[Collection entries]
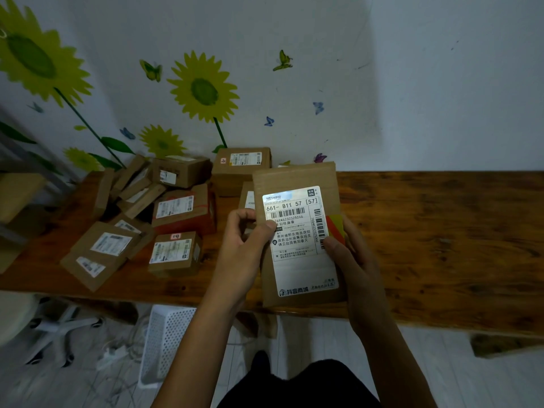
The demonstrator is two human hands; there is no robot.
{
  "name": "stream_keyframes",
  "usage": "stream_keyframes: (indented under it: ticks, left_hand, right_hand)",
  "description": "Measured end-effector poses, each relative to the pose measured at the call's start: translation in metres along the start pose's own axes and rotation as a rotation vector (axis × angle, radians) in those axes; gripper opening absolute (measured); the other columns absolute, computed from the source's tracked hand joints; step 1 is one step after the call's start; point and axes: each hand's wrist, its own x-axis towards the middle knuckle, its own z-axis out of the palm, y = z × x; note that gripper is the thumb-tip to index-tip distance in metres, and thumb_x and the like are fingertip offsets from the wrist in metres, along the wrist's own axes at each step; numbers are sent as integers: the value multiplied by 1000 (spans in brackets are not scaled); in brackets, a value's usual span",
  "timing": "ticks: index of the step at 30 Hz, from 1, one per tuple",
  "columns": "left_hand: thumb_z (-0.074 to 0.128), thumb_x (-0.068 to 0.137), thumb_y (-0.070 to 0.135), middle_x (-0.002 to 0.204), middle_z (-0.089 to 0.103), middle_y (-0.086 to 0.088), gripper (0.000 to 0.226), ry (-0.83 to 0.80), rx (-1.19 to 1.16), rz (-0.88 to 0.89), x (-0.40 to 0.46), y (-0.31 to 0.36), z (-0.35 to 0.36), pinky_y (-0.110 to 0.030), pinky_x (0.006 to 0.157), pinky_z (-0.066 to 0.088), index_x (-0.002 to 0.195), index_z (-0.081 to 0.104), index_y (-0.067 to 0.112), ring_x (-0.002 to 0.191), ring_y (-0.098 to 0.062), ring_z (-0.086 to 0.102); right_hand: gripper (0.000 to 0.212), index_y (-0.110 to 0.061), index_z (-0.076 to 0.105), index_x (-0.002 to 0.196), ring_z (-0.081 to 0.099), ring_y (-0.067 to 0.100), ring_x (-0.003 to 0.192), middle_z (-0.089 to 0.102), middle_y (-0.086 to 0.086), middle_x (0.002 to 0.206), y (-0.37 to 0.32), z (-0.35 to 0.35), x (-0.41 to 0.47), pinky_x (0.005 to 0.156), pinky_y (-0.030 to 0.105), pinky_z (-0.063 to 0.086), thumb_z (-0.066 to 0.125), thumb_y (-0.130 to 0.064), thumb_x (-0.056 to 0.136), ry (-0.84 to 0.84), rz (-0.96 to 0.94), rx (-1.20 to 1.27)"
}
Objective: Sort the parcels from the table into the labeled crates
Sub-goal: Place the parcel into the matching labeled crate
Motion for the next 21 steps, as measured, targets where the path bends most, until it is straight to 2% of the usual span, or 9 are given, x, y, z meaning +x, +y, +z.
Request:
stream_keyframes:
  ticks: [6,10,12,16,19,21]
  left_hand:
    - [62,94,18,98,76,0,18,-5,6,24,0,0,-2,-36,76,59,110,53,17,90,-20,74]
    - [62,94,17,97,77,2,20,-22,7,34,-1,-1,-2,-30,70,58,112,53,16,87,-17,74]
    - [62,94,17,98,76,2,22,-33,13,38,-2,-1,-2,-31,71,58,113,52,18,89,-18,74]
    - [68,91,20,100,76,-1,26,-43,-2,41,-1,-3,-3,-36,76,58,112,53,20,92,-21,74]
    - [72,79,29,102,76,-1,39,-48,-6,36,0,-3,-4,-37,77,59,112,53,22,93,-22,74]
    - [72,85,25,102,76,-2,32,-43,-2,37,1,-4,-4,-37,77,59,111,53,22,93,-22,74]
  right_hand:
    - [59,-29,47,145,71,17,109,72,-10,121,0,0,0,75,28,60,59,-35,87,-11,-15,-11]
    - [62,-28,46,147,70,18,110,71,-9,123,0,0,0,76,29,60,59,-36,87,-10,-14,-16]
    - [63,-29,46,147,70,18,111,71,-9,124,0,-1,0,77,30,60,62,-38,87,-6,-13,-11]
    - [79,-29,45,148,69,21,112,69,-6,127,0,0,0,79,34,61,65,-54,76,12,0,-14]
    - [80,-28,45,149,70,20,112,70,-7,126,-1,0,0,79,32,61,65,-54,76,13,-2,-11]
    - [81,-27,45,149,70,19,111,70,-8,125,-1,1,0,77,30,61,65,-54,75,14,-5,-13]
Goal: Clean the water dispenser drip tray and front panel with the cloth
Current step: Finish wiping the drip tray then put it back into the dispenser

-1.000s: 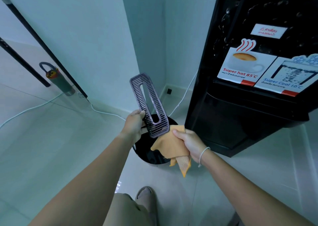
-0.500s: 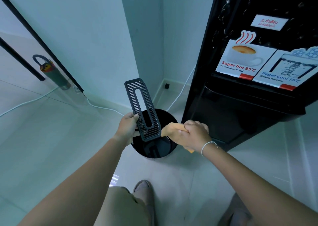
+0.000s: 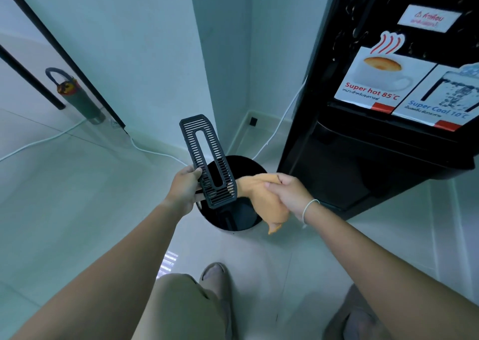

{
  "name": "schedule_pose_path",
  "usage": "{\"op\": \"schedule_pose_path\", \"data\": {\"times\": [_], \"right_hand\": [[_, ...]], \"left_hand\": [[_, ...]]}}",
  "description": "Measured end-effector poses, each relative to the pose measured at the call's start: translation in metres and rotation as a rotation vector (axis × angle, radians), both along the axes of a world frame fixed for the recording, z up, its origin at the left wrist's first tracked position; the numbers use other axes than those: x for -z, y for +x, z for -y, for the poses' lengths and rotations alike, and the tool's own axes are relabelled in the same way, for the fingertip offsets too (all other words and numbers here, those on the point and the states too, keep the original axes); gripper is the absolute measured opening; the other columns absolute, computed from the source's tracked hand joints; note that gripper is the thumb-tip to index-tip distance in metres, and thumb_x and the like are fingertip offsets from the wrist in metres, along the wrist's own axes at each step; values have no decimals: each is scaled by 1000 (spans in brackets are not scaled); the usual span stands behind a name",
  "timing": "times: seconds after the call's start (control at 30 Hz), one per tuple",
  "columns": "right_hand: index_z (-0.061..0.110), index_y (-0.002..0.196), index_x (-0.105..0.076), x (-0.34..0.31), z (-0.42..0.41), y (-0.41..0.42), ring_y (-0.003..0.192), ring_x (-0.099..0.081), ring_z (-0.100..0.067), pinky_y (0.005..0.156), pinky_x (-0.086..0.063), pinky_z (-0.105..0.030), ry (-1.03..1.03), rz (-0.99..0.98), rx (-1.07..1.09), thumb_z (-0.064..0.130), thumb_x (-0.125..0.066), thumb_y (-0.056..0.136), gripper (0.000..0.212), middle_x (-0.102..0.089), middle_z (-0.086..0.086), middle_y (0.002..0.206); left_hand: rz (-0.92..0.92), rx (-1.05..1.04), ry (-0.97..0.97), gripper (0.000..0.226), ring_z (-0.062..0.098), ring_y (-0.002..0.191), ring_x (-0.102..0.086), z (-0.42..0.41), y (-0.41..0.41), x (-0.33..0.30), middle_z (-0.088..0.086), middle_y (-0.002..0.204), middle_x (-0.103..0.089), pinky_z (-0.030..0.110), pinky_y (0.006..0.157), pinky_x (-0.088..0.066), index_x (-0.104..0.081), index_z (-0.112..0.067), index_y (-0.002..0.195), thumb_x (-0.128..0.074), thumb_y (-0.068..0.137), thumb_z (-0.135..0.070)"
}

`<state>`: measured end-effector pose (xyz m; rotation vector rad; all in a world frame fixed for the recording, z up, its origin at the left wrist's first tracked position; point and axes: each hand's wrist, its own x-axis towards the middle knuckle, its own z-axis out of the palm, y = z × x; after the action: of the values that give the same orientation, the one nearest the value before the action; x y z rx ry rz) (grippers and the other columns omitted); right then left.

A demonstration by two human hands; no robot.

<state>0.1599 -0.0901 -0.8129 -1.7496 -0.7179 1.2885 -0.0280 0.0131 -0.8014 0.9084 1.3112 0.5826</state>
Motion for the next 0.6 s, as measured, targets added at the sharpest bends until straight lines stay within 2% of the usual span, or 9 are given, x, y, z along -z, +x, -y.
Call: {"op": "schedule_pose_path", "data": {"times": [0.07,0.17,0.27,0.33,0.4,0.47,0.53,0.6], "right_hand": [[12,103,-62,7,-3,-3,90,-61,-22,83,-49,-34,-11,-237,155,8,-53,91,16,-66,-5,92],[8,111,-58,29,1,-6,83,-61,-17,77,-50,-31,1,-504,372,5,-50,92,20,-64,-8,95],[7,111,-57,65,15,-3,76,-58,-19,69,-48,-35,-161,-477,485,3,-48,93,20,-61,-19,111],[6,107,-58,91,25,2,80,-57,-24,75,-49,-41,-278,-408,551,2,-48,93,18,-57,-24,123],[2,115,-55,105,30,6,92,-54,-25,88,-47,-45,-336,-367,593,2,-50,92,24,-56,-23,127],[3,117,-53,114,31,7,95,-53,-25,93,-46,-45,-353,-359,613,3,-52,91,26,-56,-23,127],[6,115,-54,117,29,8,97,-55,-25,90,-47,-43,-335,-383,615,4,-52,91,24,-58,-20,124],[6,121,-53,116,23,6,102,-56,-26,87,-48,-40,-284,-453,581,5,-49,93,28,-58,-17,124]], "left_hand": [[-2,-15,-11,30,19,72,-60,-6,-6,3,2,80,-62,36,65,-53,-58,-17,85,-34,101,-11],[-6,-16,-17,30,20,73,-59,-10,-11,7,2,80,-60,38,68,-53,-57,-18,83,-34,101,-11],[-20,-10,-15,29,20,74,-59,-12,-9,13,2,80,-61,38,69,-53,-57,-18,83,-35,101,-11],[-30,3,-17,29,20,74,-60,-12,-5,19,2,81,-61,37,69,-54,-58,-18,85,-35,101,-11],[-28,16,-23,29,20,73,-60,-12,-1,23,1,81,-62,37,69,-54,-57,-18,85,-34,101,-11],[-23,27,-26,29,19,71,-61,-11,3,28,1,79,-62,36,66,-53,-57,-18,85,-33,101,-11],[-15,39,-38,30,19,70,-61,-11,9,33,1,78,-62,35,64,-53,-57,-17,86,-32,101,-11],[1,48,-48,30,19,69,-61,-10,14,37,2,78,-63,35,64,-53,-57,-17,86,-32,101,-11]]}}
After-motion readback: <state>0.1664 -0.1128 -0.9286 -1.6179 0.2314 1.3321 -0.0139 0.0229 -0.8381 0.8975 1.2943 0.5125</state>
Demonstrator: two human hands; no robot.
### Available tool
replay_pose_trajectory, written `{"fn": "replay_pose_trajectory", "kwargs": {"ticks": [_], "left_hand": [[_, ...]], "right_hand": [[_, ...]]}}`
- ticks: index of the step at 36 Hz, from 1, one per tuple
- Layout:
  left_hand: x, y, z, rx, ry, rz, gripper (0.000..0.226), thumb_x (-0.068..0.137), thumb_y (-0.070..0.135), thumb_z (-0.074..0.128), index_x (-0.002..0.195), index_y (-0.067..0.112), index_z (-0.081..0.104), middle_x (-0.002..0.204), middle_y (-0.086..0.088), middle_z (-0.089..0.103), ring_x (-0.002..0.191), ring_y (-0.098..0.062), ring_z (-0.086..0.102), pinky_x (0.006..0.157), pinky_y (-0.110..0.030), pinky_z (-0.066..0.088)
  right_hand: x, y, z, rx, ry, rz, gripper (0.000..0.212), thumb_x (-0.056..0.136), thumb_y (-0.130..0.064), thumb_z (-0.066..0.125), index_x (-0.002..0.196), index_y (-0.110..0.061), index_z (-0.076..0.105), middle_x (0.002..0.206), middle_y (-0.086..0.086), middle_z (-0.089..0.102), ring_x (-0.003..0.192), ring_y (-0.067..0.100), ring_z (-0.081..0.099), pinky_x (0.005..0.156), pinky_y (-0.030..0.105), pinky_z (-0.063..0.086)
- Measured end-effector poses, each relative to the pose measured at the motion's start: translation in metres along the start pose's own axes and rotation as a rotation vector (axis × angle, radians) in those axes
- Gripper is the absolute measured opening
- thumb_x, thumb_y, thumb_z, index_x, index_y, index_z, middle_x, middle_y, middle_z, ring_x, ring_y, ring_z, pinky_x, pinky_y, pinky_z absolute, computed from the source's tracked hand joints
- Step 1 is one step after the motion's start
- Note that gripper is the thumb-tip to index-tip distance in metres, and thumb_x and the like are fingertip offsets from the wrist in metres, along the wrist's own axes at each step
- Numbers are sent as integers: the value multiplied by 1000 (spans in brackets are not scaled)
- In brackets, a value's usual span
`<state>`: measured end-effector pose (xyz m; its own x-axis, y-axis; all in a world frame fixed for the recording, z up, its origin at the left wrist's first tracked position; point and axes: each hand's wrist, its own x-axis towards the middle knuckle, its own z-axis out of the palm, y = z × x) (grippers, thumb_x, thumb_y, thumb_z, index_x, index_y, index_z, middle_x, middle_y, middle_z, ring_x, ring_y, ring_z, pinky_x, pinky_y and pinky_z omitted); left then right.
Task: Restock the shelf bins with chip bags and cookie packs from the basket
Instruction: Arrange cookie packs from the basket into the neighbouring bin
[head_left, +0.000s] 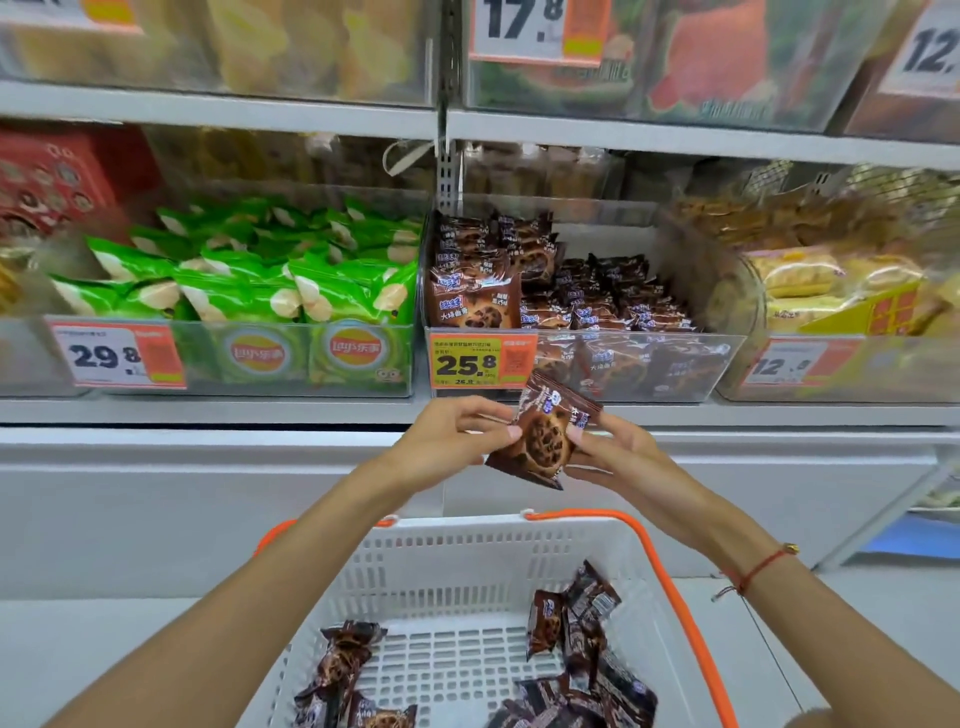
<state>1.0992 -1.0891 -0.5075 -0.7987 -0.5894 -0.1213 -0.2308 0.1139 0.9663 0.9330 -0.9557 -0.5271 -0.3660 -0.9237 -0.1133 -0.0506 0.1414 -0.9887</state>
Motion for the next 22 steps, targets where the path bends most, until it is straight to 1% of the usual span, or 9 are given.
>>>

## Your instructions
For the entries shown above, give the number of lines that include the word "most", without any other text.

## Exercise result
2